La lutte contre le terrorisme peut-elle devenir plus
efficace ?
Depuis toujours la définition du terrorisme fait défaut. Les
grandes organisations internationales ont le plus grand mal à
préciser ce que c’est. On est toujours le terroriste ou le
résistant de quelqu’un d’autre. De la confusion dans les termes
nait une difficulté dans la thérapie : Comment soigner ce qu’on
ne peut pas diagnostiquer ?
Depuis la réapparition après la chute du mur de Berlin en 1989,
d'un terrorisme d'une nature différente des précédents
(indépendant des grands Empires, qui pouvaient permettre ou
empêcher une action en tenant les camps d'entraînements, les faux
papiers, l'argent, les armes et les explosifs), on s'interroge
beaucoup sur la nature des terroristes implantés qui ont peu à
peu remplacé les opérateurs importés.
Les organisateurs de la tragédie du 11 Septembre 2001 se sont
pour l’essentiel appuyés sur des agents envoyés en Occident.

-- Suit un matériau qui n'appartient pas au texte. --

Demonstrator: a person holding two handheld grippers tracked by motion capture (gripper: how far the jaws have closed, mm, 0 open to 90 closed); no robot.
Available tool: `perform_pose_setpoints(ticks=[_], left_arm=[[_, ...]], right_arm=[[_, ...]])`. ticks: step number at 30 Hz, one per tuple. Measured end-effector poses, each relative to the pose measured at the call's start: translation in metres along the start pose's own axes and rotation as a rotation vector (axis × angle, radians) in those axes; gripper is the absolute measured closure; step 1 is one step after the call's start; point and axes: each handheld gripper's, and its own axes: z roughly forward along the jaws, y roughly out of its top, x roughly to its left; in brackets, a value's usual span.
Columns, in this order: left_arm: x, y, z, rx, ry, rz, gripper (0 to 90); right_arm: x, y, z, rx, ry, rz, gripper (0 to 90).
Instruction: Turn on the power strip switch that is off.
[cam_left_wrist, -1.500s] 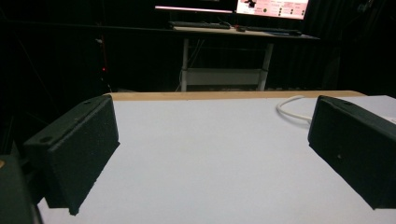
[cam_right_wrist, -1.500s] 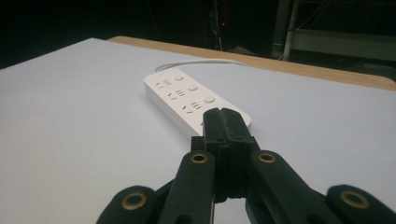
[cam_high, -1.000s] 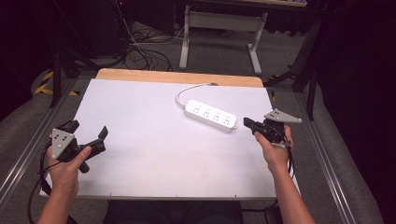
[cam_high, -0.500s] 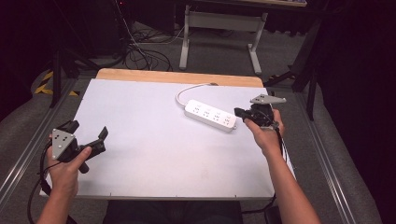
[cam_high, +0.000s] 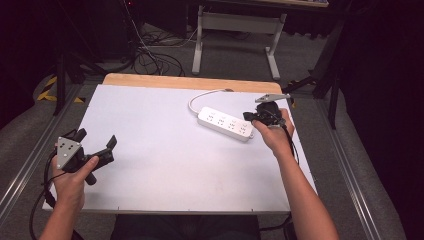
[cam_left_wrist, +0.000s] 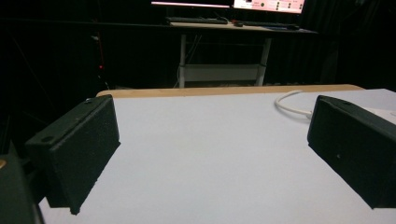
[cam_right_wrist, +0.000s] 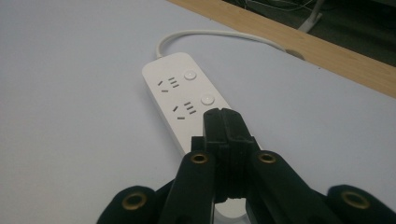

Depuis, le nombre d’opérateurs nés en occident ou y résidant
depuis leur enfance, certains convertis, a fortement progressé.
Si beaucoup d’entre eux continuent à voyager vers des pays
disposant de prédicateurs qui les confortent dans leur volonté
criminelle, d’autres, de plus en plus nombreux, sont connectés
par leurs ordinateurs sans avoir besoin de se déplacer et donc
avec de moindres chances d’être identifiés.
La situation n'est certes pas nouvelle, mais la capacité
d'amnésie des dispositifs de lutte semble sans limite et les
services restent relativement imperméables aux évolutions
précédant une tragédie, avant de se réadapter à marche forcée,
passant ainsi de l'extrême déni à l'extrême inverse.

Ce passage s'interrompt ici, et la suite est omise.